[Required action] What you return must be exactly the lines running from the one with "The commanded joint" to the end of the data below, inclusive, and nothing more.
+++ Given information
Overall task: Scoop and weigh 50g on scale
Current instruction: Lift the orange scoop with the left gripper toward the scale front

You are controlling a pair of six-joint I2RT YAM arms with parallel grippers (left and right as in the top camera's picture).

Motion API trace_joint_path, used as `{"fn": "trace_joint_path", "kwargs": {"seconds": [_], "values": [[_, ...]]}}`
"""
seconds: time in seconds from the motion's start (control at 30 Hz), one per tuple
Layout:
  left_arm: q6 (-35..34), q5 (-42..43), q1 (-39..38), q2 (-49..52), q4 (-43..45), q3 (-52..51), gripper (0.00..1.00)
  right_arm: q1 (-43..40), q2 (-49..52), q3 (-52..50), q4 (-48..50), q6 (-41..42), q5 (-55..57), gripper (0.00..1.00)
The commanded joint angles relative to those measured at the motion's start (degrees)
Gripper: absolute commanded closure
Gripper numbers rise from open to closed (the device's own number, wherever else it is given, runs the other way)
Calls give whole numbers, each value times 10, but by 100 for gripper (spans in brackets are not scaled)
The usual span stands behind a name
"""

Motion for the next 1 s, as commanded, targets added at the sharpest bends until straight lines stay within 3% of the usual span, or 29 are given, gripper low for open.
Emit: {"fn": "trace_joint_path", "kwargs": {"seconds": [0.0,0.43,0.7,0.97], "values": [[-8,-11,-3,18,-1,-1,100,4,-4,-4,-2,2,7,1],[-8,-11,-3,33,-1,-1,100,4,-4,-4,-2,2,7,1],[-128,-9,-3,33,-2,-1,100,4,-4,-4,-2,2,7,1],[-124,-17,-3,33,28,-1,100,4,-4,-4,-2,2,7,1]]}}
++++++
[Answer area]
The commanded joint angles relative to those measured at the motion's start (degrees)
Gripper: absolute commanded closure
Gripper numbers rise from open to closed (the device's own number, wherever else it is given, runs the other way)
Calls give whole numbers, each value times 10, but by 100 for gripper (spans in brackets are not scaled)
The usual span stands behind a name
"""

Motion for the next 1 s, as commanded, targets added at the sharpest bends until straight lines stay within 3% of the usual span, or 29 are given, gripper low for open.
Emit: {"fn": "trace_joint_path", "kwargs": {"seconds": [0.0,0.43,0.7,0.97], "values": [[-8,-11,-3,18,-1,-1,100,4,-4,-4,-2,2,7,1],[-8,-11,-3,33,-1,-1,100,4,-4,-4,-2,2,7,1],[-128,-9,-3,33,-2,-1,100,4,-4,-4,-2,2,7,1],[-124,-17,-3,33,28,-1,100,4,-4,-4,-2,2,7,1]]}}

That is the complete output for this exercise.